We do not give undue weight to fringe theories. That's one of the basic tenets of WP:NPOV. OrangeMarlin Talk• Contributions 18:48, 8 October 2008 (UTC)[reply]
Undue weight is not the same thing as overstating knowledge on a subject. A rational person does not claim to know more than they do. Fringe theory classification is irrelevant to accurately stating what science has or has not observed. Wikipedia may require verifiability without requiring truth but it does not require overstating knowledge of a subject. Therefore a disclaimer similar to the one provided above is not precluded from wikipedia. —Preceding unsigned comment added by 64.56.17.154 (talk) 19:07, 8 October 2008 (UTC)[reply]
The previous statement makes no sense to me. Maybe it will to someone else? OrangeMarlin Talk• Contributions 20:52, 8 October 2008 (UTC)[reply]
Not sure exactly, but ... is there a reliable source which states that disclaimer the anon wishes to add? Without a reliable source, it's simply WP:OR or WP:SYN and doesn't belong. Vsmith (talk) 01:09, 9 October 2008 (UTC)[reply]

64.56... I think I see what your getting at, but the main issue is that there are no current research studies or for that matter producing oil wells which support the Abiogenic hypothesis. There's plenty of experimental and real world evidence for the currently conventional biotic theory, which is why it is considered a theory rather than a hypothesis. I too had major questions about the possibility of the abiogenic hypothesis, but there's just no science which supports it. Perhaps if you can find some sources which directly state what you're saying we can include them, but otherwise what the previous two editors said about the need to avoid original research and novel synthesis is true (imagine what would happen if any person in the world could put their oppinions on Wikipedia). By the way, I'm not sure if you check your talk page, so I'll mention this here, please don't make changes to things you have written which others have responded to... it's better to add a new section, or if you have to strike through statments which you feel must be changed. NJGW (talk) 18:21, 9 October 2008 (UTC)[reply]

Very biased emphasis in the top of the article

"Most petroleum geologists do not consider it to be of commercial value.[1]"

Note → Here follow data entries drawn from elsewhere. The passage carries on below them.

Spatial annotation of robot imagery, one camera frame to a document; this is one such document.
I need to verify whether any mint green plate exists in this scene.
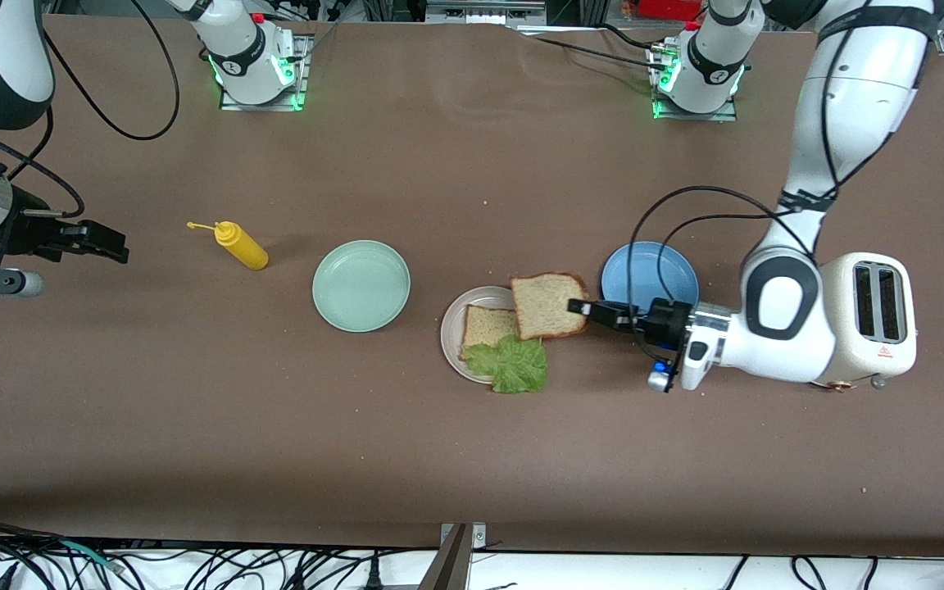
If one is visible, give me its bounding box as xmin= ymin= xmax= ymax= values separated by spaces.
xmin=312 ymin=239 xmax=411 ymax=334

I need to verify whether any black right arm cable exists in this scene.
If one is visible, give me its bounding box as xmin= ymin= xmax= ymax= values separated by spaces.
xmin=0 ymin=0 xmax=181 ymax=220

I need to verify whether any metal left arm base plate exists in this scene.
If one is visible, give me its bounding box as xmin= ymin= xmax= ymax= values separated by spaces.
xmin=651 ymin=41 xmax=740 ymax=122

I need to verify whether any brown bread slice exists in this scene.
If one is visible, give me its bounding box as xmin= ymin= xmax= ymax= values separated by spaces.
xmin=461 ymin=305 xmax=520 ymax=360
xmin=510 ymin=272 xmax=592 ymax=342

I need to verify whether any beige plate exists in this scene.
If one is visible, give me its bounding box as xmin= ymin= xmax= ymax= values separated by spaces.
xmin=440 ymin=285 xmax=542 ymax=385

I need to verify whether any grey metal beam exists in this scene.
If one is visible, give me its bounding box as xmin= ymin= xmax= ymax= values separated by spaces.
xmin=417 ymin=524 xmax=473 ymax=590

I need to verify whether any black table power cable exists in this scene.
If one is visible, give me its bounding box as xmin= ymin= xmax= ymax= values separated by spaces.
xmin=591 ymin=23 xmax=660 ymax=54
xmin=521 ymin=33 xmax=669 ymax=71

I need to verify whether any yellow mustard squeeze bottle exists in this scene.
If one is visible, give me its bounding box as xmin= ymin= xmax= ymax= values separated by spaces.
xmin=187 ymin=220 xmax=270 ymax=271

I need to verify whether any blue plate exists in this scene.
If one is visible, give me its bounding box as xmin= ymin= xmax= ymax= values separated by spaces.
xmin=601 ymin=241 xmax=700 ymax=316

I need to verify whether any metal table edge bracket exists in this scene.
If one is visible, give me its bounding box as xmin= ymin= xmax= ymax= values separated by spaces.
xmin=439 ymin=522 xmax=488 ymax=551

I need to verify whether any white toaster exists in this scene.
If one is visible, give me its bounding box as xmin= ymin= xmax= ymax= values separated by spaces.
xmin=816 ymin=252 xmax=919 ymax=393

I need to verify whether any aluminium frame profile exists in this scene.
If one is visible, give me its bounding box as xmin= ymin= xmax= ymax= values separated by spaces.
xmin=425 ymin=0 xmax=548 ymax=27

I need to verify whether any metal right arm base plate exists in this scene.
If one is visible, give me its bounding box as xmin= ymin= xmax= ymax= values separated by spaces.
xmin=220 ymin=33 xmax=311 ymax=111

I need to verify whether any teal floor cable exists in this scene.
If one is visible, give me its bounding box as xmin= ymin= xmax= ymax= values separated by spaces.
xmin=58 ymin=539 xmax=125 ymax=572

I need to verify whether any red background box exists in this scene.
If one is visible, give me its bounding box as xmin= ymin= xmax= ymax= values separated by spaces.
xmin=634 ymin=0 xmax=706 ymax=21

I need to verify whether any green lettuce leaf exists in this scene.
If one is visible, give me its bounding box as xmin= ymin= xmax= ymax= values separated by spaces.
xmin=464 ymin=334 xmax=549 ymax=394

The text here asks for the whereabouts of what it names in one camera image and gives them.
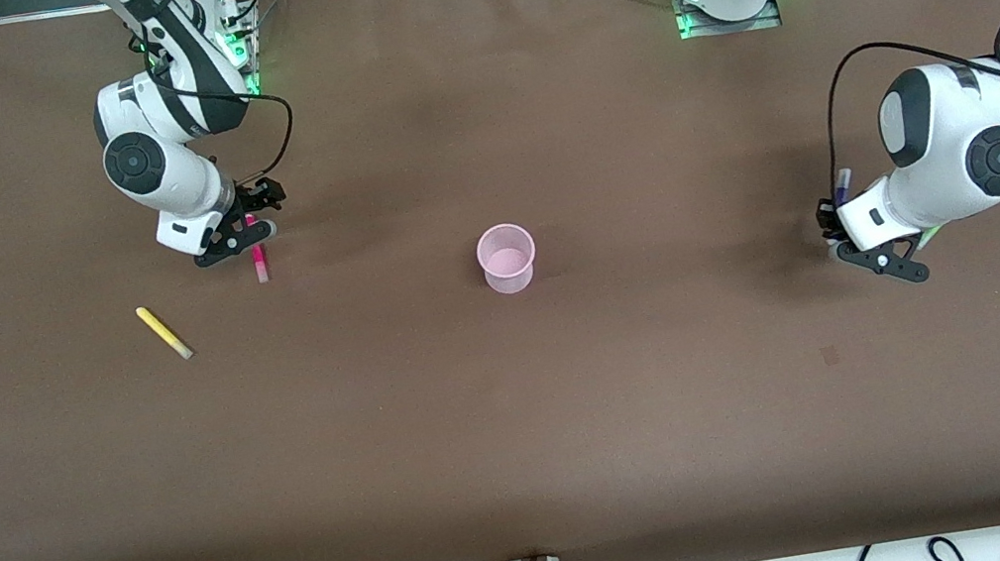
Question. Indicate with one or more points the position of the pink highlighter pen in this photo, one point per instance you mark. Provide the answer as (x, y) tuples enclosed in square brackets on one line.
[(260, 258)]

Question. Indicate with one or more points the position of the purple highlighter pen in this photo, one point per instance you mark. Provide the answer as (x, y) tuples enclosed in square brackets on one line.
[(843, 184)]

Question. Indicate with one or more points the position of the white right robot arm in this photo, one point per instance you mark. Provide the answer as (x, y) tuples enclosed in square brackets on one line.
[(184, 185)]

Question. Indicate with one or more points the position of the green highlighter pen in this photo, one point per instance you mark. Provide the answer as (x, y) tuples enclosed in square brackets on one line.
[(930, 235)]

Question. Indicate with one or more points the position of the yellow highlighter pen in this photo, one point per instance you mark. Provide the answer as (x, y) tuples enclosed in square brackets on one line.
[(160, 329)]

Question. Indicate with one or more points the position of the pink plastic cup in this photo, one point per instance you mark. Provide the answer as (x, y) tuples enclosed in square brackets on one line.
[(508, 264)]

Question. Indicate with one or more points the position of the aluminium right arm base plate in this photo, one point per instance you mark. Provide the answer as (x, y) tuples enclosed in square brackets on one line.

Must be edited to "Many petroleum geologists do not consider it to be of commercial value.[1]" since the cited document is written by a nobody (B. Sherwood Lollar) compared to Dmitri Mendeleev and even that document doesn't prove that *most* would consider it to be of no commercial value.

Very biased tone must be removed. —Preceding unsigned comment added by 85.77.244.119 (talk) 01:27, 10 October 2008 (UTC)[reply]

That's taken straight from the source. It is a recent literature review of petroleum geology (peer reviewed and published in Resource Geology). Can you provide a source for "many" vs. "most"? Mendeleev seems to have died in 1907, so I'm not sure what he has to say about today's petroleum. NJGW (talk) 02:24, 10 October 2008 (UTC)[reply]
  1. ^ Mello MR, Moldowan JM (2005). "Petroleum: To Be Or Not To Be Abiogenic". searchanddiscovery.net.